謙人けんとさん、準備ができましたか? 良かったらそろそろいきましょう」


 そういってふすまが開くと、そこには浴衣姿のありすが立っていた。

 古典的な花の模様の柄が入った華やかな、それでいて落ち着いた浴衣だ。

 三つ編みと麦わら帽子だけはいつもと変わらなかったけれど、それでもいつものありすよりもずっと大人びて見える。

 少しぼうっとしてありすをじっと見つめていた。


「どうかしましたか?」


 ありすが僕をのぞき込むようにしてたずねてくる。


「いやあんまり綺麗だったから」


 僕は思わず口にしていた言葉に、ありすの頬に紅が差していた。


「わわわっ。あ、ありがとうございます。えへへ……」


 ありすは嬉しそうに笑っていた。


「じゃあ行きましょうか」


 ありすの言葉に僕も頷く。

 二人で外へと向かっていく。そして夏祭りが始まっていた。






 村の中で奈々子さんが外でスイカをきって並べていた。

 どこからか綿菓子の機械をもってきてあって、自分で作って食べられるようになっていた。

 ありすと二人でスイカも食べて、綿菓子も作ってみた。

 途中でかなたもやってきて綿菓子を作っていたが、うまく丸くならないと嘆くので、代わりに作ってあげたらロリコン扱いされた。


 こずえが急に水鉄砲で僕を狙ってきたりした。濡れた僕をみて笑っていた。

 けんさん達が神輿を担いでやってきていた。途中で無理矢理僕も巻き込まれた。

 横でありすがついて歩いて、僕を見ながら笑っていた。


 村の雄志の笛太鼓の演奏が続けられたりした。ありすと二人で眺めていた。

 二人で一緒に夏祭りを満喫していた。


 特に大きな何かがあるわけじゃあない。だけどみんなで祭りを盛り上げて、僕達は楽しく過ごしていた。

 まるで僕もずっと村の一員だったかのように受け入れてくれて。楽しく楽しく過ごしていた。

 だからお祭りの時間はあっという間に過ぎて、やがて少しずつ空も暗くなっていく。


 だけど今日はいくつも提灯が出ていて、いつもの暗さは感じなかった。

 春渡しを行った神社にはいろいろと飾りがされていて、ここでも笛太鼓が響いていた。

 明るい楽しい夏祭りだった。


「昨日もいいましたけど、今年は特別に最後に花火が上がるらしいですよ。少しだけですけど」


 ありすが楽しそうに告げる。

 花火か。それは楽しみだなと思う。こんな村で花火を上げるのはたぶん大変な事だと思うけれど、今日はそれだけ特別なお祭りだという事なのかもしれない。

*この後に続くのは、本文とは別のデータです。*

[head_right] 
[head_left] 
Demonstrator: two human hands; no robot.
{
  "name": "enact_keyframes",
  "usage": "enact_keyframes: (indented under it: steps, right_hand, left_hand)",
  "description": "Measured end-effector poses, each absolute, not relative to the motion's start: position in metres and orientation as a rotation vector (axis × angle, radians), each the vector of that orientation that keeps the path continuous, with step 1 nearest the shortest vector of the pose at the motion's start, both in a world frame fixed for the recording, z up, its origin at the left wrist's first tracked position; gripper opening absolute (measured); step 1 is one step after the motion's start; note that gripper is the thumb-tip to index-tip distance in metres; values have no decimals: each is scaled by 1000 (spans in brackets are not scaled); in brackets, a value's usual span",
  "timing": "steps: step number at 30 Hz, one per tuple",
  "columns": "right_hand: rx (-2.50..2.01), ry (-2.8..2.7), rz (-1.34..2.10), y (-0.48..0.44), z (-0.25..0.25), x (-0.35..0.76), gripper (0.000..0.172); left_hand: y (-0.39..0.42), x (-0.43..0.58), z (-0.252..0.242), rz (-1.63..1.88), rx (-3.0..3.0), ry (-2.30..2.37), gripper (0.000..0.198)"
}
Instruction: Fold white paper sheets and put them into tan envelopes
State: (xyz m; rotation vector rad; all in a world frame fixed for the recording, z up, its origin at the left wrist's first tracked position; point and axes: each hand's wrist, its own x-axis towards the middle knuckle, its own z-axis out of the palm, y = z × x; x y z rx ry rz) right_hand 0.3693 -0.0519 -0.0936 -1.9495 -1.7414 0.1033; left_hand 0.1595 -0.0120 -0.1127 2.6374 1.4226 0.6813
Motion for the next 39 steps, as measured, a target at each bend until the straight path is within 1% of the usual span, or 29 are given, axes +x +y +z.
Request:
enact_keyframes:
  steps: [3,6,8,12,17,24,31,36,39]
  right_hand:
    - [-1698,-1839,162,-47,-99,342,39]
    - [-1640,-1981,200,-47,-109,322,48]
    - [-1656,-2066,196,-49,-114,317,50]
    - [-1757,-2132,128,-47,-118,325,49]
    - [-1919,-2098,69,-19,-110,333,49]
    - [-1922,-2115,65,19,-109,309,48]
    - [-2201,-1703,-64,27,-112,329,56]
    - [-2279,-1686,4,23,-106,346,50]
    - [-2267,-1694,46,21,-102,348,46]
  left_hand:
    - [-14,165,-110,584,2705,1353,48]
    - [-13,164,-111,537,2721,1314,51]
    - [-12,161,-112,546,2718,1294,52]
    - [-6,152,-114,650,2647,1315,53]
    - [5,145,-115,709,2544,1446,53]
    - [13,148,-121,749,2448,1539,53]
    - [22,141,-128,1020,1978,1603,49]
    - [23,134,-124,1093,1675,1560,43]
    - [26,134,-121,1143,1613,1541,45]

 お祭りは滞りなく進んでいた。そして楽しく何事もなく過ぎていく。


 盆踊りがあって、みんなで輪になって踊った。

 あかねとこずえが巫女姿になって、軽く舞を踊ったりもした。あかねを見ていたらおっぱい星人だと言われた。

 巨大な石をみんなで持ち上げて、誰が一番長く担いでいられるか試していた。けんさんが見事に優勝して自慢していた。そんな健さんを奈々子ななこさんが笑顔で見つめていた。


 夏祭りもやがて終わりが近づいてきていた。

 人も少しまばらになっていたような気がする。

 少しだけ寂しさを感じていたところに、向こう側にかなたの姿が見えた。


「あ、謙人お兄ちゃん。ありすちゃん」


 僕達をみかけて大きく手を振ってくる。そしてそのまま僕達の元へと駆け寄ってきていた。かなたは大きな袋を手にしていて、半分は引きずるようにして僕達の元に近づいてくる。


「かなたちゃん。何してるの」

「いまね。みんなに花を配っていたんだよ。それで謙人さんとありすちゃんがちょうど最後かな」


 いいながら僕とありすに紙で出来た花を渡してくる。


「これはね。彼岸花だよ。夏の終わりにはまだ少し早いけどね。夏祭りを終えて、秋になっていくから。秋を迎えるために花を配るの」

「春が終わったばかりなのに、もう秋なのか」


 春渡しをしたのは一昨日の事だ。まぁ夏祭りをしたら、次は秋というのは理屈の上ではわかるのだけど。


「そうだねー。まぁでもどーせどっちも名目だけだからね」


 かなたは笑いながら告げると、僕のそばにくると花を胸元に留めてくれていた。どうやらピンで留められるようになっているらしい。


「ありすちゃんにも」


 かなたはありすの浴衣の帯の部分に差し込んでいた。


「さてと。ぜんぶ配り終えたから。お祭りでのかなたの役割はこれでおしまい」


 かなたは楽しそうに僕へと笑いかけてくる。


「かなたね。お兄ちゃんと出会えて良かった。楽しかったよ。それでね。ありすちゃんの彼氏になってくれて、本当に良かった」


 かなたはにこやかな笑顔で、でもどこか静かな儚げな笑みを浮かべて僕とありすの二人を見つめていた。


「んー、予想はしていたけど、やっぱりかなたが一番かな。かなた若いからなぁ。仕方ないよね。もう時間だもん。そろそろ行かないと」


 少しだけ寂しげに顔を俯かせると、それから少しだけ息を飲み込む。

 確かにもう夜は更けてきていた。子供が出歩くには少し遅い時間かもしれない。